Cuando llegué ya estaban con él “Siete trajes” y “Cuarenta piletas”. En mi pueblo el que exageraba rápidamente conquistaba un mote. El primero cometió el error de decir que todos los días de la semana cambiaba un traje y el segundo que su entrenamiento diario eran cuarenta piletas.

El que llegó conmigo si bien se llamaba Roberto, todos lo conocían por “Estampilla” porque cuando bailaba se pegaba tanto que ni se veía.

La voiturette dio dos vueltas a la plaza, cruzamos la barrera de la cabina y nos dirigimos a Merlo. Allí terminaba el asfalto.

En la avenida principal de Merlo en una gran plazoleta identificada por un mástil se organizaban bailes populares. Las chicas acompañadas por sus madres daban vueltas.

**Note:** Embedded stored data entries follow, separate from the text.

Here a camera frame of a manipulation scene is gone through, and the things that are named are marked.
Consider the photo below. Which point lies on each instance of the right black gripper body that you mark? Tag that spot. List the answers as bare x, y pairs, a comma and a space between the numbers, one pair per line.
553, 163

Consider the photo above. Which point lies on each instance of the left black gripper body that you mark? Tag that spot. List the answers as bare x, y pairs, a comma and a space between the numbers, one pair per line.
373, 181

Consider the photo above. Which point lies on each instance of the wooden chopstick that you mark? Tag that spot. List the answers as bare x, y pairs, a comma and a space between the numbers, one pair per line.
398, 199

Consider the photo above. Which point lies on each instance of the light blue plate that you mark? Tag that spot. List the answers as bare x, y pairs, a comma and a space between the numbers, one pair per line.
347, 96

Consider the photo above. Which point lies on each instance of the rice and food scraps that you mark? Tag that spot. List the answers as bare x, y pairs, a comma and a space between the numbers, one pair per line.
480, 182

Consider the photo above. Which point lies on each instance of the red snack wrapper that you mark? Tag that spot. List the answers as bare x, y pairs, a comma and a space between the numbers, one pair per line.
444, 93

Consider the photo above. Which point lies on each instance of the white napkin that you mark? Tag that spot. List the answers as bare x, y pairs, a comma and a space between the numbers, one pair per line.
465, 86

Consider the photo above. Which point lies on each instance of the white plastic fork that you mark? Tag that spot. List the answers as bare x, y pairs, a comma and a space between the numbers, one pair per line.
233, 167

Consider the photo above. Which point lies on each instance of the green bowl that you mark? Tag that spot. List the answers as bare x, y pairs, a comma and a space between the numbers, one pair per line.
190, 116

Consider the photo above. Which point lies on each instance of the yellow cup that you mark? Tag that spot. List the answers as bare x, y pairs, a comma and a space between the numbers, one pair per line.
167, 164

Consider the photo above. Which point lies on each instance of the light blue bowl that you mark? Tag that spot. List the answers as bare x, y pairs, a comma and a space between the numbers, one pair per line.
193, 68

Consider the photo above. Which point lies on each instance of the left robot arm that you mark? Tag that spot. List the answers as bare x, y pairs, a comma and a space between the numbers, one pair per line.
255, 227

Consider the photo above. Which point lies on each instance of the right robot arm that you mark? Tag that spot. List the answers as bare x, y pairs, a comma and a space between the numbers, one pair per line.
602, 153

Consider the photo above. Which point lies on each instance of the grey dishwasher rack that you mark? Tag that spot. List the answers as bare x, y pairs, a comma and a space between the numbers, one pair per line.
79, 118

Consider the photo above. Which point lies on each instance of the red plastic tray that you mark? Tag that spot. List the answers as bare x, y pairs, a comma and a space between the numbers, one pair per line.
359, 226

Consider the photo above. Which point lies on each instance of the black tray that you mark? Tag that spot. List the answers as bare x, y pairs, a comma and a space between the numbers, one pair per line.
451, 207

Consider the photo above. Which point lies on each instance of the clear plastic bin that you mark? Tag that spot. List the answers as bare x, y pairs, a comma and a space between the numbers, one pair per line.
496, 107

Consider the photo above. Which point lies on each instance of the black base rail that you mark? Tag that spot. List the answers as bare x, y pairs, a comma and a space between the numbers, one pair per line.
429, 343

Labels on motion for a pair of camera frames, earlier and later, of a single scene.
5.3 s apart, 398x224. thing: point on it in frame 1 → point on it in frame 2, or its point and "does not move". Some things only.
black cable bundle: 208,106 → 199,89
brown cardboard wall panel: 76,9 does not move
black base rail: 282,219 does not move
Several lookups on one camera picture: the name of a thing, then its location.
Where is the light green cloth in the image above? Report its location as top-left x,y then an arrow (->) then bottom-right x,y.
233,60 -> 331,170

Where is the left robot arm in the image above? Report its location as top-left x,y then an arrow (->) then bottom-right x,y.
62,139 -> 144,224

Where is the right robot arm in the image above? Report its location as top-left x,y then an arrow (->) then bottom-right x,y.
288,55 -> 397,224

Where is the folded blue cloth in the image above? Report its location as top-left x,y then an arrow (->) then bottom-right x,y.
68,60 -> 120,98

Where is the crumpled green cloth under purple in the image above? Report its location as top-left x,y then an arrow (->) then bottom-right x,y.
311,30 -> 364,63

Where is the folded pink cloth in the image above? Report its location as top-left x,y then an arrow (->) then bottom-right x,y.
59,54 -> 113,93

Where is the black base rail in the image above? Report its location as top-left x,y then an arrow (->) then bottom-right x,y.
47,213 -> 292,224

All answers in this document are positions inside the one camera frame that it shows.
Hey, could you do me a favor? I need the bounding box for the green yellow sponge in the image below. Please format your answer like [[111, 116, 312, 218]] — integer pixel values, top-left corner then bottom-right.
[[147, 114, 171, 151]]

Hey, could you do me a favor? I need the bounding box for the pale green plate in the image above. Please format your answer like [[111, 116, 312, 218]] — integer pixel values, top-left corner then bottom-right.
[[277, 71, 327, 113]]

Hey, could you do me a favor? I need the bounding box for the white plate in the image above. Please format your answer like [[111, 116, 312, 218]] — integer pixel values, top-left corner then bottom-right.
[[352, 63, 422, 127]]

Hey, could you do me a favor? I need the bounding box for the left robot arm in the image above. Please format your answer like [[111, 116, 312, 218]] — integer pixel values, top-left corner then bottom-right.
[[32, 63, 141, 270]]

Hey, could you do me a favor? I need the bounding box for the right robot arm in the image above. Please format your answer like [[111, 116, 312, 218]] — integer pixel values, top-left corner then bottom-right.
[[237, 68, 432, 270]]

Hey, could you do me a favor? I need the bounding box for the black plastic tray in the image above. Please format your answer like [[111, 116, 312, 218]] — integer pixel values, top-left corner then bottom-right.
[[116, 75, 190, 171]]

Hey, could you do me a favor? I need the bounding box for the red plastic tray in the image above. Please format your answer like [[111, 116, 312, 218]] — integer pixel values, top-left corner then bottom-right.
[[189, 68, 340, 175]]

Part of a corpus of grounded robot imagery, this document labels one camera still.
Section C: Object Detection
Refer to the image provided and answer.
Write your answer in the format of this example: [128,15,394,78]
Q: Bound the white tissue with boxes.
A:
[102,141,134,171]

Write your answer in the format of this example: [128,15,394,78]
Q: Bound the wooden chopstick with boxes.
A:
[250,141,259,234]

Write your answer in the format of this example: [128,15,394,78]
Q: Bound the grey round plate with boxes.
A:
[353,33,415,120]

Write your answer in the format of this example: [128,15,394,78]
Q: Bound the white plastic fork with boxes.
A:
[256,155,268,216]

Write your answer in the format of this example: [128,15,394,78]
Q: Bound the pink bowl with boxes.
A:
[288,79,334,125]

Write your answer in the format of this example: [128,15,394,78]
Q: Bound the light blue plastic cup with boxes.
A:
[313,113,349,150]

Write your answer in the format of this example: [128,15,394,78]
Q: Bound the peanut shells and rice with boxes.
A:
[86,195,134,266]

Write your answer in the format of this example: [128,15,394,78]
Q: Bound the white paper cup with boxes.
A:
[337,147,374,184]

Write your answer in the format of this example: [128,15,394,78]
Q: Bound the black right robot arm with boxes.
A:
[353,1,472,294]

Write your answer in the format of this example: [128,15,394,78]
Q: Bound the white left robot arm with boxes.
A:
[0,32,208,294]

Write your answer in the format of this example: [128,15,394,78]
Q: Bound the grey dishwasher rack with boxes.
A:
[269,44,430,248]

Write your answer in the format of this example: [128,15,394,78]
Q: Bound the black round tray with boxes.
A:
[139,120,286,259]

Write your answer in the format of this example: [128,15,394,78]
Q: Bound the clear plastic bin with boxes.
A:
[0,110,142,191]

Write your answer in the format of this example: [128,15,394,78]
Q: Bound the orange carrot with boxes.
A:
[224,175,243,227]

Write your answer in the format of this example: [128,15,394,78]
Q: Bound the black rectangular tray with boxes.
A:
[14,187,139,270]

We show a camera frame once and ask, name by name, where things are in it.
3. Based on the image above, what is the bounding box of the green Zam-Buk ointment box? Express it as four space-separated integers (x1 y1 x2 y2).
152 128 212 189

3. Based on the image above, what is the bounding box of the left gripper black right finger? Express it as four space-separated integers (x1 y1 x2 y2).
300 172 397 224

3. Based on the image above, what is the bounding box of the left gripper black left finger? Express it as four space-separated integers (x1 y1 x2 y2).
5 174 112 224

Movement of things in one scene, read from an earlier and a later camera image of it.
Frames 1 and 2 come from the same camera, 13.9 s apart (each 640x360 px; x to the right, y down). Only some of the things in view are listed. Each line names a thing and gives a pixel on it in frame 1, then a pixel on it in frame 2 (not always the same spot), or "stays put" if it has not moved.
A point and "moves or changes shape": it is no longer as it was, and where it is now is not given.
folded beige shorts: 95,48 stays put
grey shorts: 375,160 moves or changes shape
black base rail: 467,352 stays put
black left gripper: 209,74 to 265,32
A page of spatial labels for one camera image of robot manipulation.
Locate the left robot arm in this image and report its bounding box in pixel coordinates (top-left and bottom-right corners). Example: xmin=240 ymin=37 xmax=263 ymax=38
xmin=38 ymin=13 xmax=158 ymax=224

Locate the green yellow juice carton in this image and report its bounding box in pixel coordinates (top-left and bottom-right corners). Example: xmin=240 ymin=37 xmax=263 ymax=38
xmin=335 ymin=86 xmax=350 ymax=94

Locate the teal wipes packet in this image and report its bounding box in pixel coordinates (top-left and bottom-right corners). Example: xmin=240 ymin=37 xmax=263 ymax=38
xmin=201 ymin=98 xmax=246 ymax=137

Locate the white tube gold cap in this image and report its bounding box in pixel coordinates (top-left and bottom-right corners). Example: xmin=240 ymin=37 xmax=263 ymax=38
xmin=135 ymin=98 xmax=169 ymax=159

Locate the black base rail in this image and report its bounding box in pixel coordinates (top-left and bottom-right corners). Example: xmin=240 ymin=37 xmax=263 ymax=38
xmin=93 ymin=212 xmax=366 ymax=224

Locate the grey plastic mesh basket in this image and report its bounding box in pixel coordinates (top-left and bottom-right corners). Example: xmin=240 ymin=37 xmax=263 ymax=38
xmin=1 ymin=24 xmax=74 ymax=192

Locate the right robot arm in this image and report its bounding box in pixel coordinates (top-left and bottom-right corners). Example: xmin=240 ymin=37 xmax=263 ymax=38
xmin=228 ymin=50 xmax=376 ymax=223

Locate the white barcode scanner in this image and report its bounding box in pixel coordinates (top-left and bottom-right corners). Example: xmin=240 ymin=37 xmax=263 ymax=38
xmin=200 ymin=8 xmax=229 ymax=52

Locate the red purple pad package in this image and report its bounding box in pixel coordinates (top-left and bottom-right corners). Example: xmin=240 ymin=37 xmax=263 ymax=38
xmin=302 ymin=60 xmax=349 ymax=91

En aquel lugar éramos forasteros. Mi técnica era bailar primero con la vieja. Si le caía en gracia, el camino para conquistar la hija estaba casi logrado.

Un sábado fuimos con la Chevrolet a Marcos Paz. Desde Merlo el camino era de tierra. Como “Siete trajes” y yo íbamos atrás, llegamos medio muertos por culpa del polvo y del fresquete. Menos mal que no llovió.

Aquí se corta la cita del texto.